◆ WHAT IS EXPECTED
Within the material below, transcribe exactly the lines from the one holding "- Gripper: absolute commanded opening" through the one holding "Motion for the", keeping both ends and skipping the rest.

◆ RECORDS FOR THE TASK
<<<<
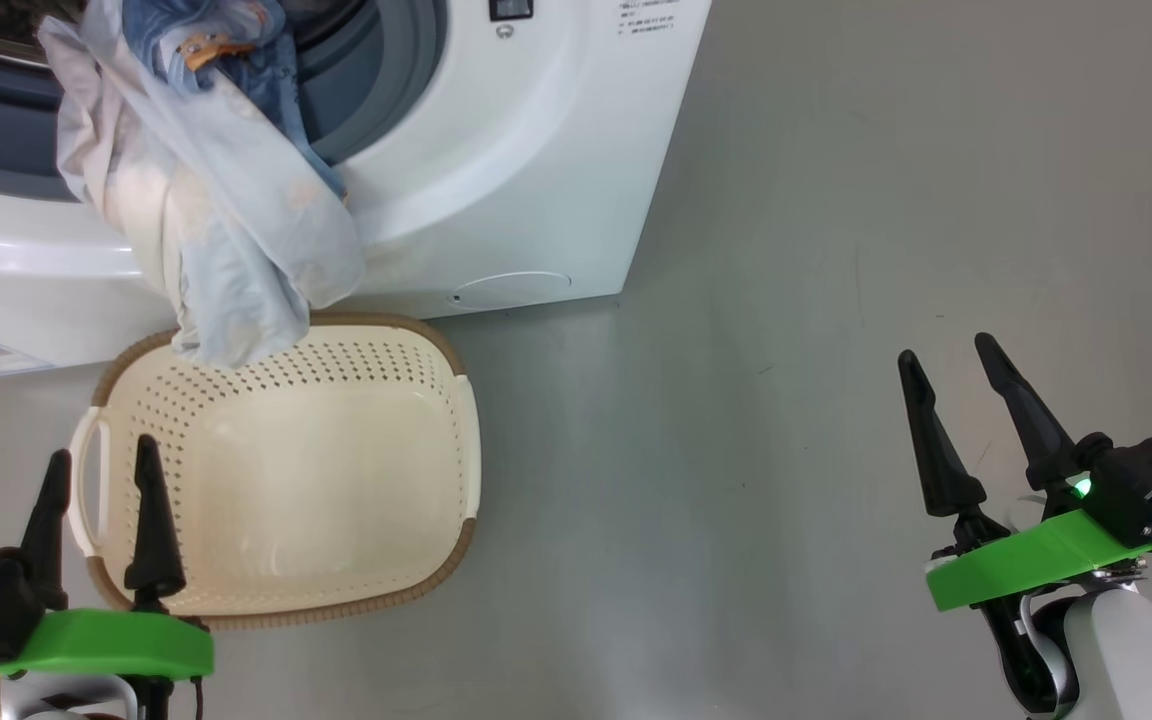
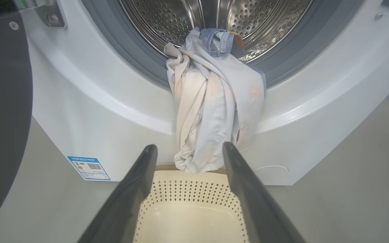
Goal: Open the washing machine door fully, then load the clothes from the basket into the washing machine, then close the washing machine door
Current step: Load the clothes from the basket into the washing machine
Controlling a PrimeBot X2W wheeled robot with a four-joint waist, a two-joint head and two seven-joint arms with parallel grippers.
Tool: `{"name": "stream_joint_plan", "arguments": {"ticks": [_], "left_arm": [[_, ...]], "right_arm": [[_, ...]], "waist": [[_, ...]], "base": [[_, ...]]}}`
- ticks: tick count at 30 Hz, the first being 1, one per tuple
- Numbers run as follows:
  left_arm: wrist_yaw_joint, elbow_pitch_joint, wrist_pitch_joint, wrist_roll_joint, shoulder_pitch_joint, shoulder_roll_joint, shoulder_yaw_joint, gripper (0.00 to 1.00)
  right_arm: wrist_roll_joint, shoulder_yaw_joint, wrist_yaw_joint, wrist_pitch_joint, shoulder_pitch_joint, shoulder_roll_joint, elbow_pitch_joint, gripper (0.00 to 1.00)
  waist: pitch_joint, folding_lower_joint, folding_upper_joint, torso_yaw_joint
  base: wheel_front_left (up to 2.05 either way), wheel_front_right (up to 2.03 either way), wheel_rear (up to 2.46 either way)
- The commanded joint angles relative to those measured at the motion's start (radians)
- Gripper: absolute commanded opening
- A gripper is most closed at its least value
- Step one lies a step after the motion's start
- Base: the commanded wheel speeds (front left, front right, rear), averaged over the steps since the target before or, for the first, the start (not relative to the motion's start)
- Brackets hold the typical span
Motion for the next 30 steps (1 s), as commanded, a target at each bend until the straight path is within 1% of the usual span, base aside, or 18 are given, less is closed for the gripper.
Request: {"name": "stream_joint_plan", "arguments": {"ticks": [1,7,11,25,30], "left_arm": [[-0.001,-0.026,-0.006,-0.001,0.01,0.018,0.035,1.0],[-0.001,-0.011,-0.006,-0.015,-0.014,0.016,0.028,1.0],[-0.002,0.038,-0.006,-0.032,-0.06,0.023,0.011,1.0],[-0.002,0.292,-0.006,-0.071,-0.29,0.099,-0.105,1.0],[-0.002,0.357,-0.006,-0.087,-0.37,0.123,-0.129,1.0]], "right_arm": [[0.004,0.02,0.002,-0.005,0.023,-0.01,-0.021,1.0],[0.003,0.018,0.002,-0.005,0.014,-0.007,-0.028,1.0],[0.002,0.02,0.002,-0.005,-0.006,-0.001,-0.029,1.0],[-0.001,0.026,0.002,-0.005,-0.051,0.018,-0.038,1.0],[-0.001,0.033,0.002,-0.005,-0.065,0.023,-0.039,1.0]], "waist": [[0.001,0.0,0.0,0.001],[0.023,0.0,0.0,0.003],[0.047,0.0,0.0,0.001],[0.127,0.0,0.0,-0.016],[0.15,0.0,0.0,-0.022]], "base": [[0.0,0.0,0.0],[0.0,0.0,0.0],[0.0,0.0,0.0],[0.0,0.0,0.0],[0.0,0.0,0.0]]}}
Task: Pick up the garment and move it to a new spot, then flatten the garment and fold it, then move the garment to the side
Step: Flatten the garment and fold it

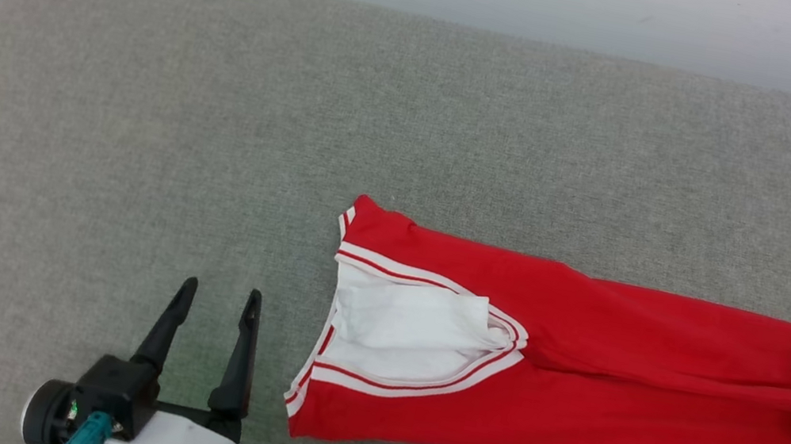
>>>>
◆ ANSWER TO THIS TASK
- Gripper: absolute commanded opening
- A gripper is most closed at its least value
- Step one lies a step after the motion's start
- Base: the commanded wheel speeds (front left, front right, rear), averaged over the steps since the target before or, for the first, the start (not relative to the motion's start)
- Brackets hold the typical span
Motion for the next 30 steps (1 s), as commanded, a target at each bend until the straight path is within 1% of the usual span, base aside, or 18 are given, less is closed for the gripper.

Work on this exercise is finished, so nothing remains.